From the Journals

Pain 1 year after MI tied to all-cause mortality


 

FROM THE JOURNAL OF THE AMERICAN HEART ASSOCIATION

Patients reporting moderate or extreme pain a year after a myocardial infarction (MI) – even pain due to other health conditions – are more likely to die within the next 8 years than those without post-MI pain, new research suggests.

In the analysis of post-MI health data for more than 18,300 Swedish adults, those with moderate pain were 35% more likely to die from any cause during follow-up, compared with those with no pain, and those with extreme pain were more than twice as likely to die.

Furthermore, pain was a stronger predictor of mortality than smoking.

“For a long time, pain has been regarded as merely a symptom of disease rather than a disease” in its own right, Linda Vixner, PT, PhD, of Dalarna University in Falun, Sweden, said in an interview.

Updated definitions of chronic pain in the ICD-11, as well as a recent study using data from the UK Biobank showing that chronic pain is associated with an increased risk of cardiovascular disease, prompted the current study, which looks at the effect of pain on long-term survival after an MI.

“We did not expect that pain would have such a strong impact on the risk of death, and it also surprised us that the risk was more pronounced than that of smoking,” Dr. Vixner said. “Clinicians should consider pain an important cardiovascular risk factor.”

The study was published online in the Journal of the American Heart Association.

‘Experienced pain’ prognostic

The investigators analyzed data from the SWEDEHEART registry of 18,376 patients who had an MI in 2004-2013. The mean age of patients was 62 years and 75% were men.

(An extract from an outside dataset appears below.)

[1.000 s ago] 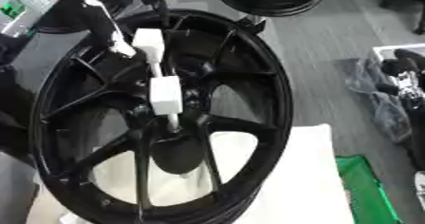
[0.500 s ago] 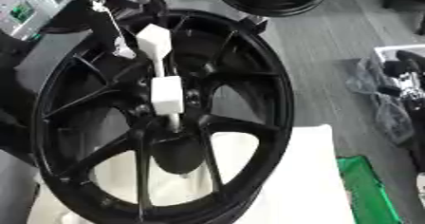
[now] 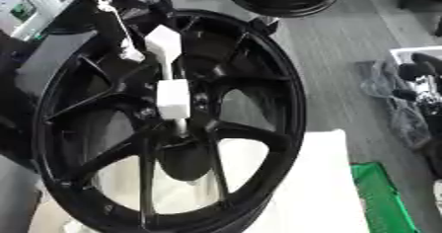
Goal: Pull the pin out of the wheel hub.
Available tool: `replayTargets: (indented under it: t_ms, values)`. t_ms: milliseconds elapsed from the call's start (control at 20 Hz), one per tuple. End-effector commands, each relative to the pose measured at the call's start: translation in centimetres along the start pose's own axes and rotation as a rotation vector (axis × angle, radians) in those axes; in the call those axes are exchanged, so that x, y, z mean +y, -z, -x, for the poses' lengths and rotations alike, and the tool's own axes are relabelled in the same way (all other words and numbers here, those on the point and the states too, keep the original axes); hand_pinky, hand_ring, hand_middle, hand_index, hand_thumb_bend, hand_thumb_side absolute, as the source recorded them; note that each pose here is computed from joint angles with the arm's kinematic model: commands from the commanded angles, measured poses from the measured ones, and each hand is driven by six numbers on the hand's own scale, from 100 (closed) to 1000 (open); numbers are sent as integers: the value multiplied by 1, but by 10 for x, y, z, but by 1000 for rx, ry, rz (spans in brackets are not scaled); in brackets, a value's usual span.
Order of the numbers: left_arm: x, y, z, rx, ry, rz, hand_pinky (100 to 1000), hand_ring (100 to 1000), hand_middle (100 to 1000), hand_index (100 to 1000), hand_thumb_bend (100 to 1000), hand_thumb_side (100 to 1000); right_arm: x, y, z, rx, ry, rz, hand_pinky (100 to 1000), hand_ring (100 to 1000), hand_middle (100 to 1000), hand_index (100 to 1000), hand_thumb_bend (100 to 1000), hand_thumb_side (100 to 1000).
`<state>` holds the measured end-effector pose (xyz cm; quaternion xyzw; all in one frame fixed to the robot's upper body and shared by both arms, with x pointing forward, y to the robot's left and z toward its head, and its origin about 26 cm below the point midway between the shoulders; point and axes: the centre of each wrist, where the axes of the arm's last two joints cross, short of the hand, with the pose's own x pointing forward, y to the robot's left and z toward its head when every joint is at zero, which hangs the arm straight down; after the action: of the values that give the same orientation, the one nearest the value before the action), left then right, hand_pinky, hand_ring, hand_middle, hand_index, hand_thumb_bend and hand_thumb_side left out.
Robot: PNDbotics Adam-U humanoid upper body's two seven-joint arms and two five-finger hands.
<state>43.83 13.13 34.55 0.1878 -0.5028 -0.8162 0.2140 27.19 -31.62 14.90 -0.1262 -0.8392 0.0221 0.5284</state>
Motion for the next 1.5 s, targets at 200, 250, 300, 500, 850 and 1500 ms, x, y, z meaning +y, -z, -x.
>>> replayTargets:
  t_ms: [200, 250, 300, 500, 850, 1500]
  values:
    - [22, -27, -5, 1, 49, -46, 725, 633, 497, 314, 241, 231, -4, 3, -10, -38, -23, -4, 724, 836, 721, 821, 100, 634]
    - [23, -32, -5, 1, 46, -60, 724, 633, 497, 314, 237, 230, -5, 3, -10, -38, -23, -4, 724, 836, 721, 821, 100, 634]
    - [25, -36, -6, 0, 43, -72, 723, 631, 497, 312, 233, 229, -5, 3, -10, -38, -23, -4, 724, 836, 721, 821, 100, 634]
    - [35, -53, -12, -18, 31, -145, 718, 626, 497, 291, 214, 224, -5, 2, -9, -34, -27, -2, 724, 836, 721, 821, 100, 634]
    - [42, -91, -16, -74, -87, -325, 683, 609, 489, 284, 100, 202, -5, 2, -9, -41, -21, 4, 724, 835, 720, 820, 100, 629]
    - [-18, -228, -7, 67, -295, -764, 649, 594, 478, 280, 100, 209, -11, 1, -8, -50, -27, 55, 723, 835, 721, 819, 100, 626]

Follow-up time was 8.5 years (median, 3.37).

Self-reported levels of experienced pain according to the EuroQol five-dimension instrument were recorded 12 months after hospital discharge.

Moderate pain was reported by 38.2% of patients and extreme pain by 4.5%.

In the extreme pain category, women were overrepresented (7.5% vs. 3.6% of men), as were current smokers, and patients with diabetes, previous MI, previous stroke, previous percutaneous coronary intervention, non-ST-segment–elevation MI, and any kind of chest pain. Patients classified as physically inactive also were overrepresented in this category.

In addition, those with extreme pain had a higher body mass index and waist circumference 12 months after hospital discharge.

Most (73%) of the 7,889 patients who reported no pain at the 2-month follow-up after MI were also pain-free at the 12-month follow-up, and 65% of those experiencing pain at 2 months were also experiencing pain at 12 months.

There were 1,067 deaths. The adjusted hazard ratio was 1.35 for moderate pain and 2.06 for extreme pain.

As noted, pain was a stronger mortality predictor than smoking: C-statistics for pain were 0.60, and for smoking, 0.55.

“Clinicians managing patients after MI should recognize the need to consider experienced pain as a prognostic factor comparable to persistent smoking and to address this when designing individually adjusted [cardiac rehabilitation] and secondary prevention treatments,” the authors write.

Pain should be assessed at follow-up after MI, they add, and, as Dr. Vixner suggested, it should be “acknowledged as an important risk factor.”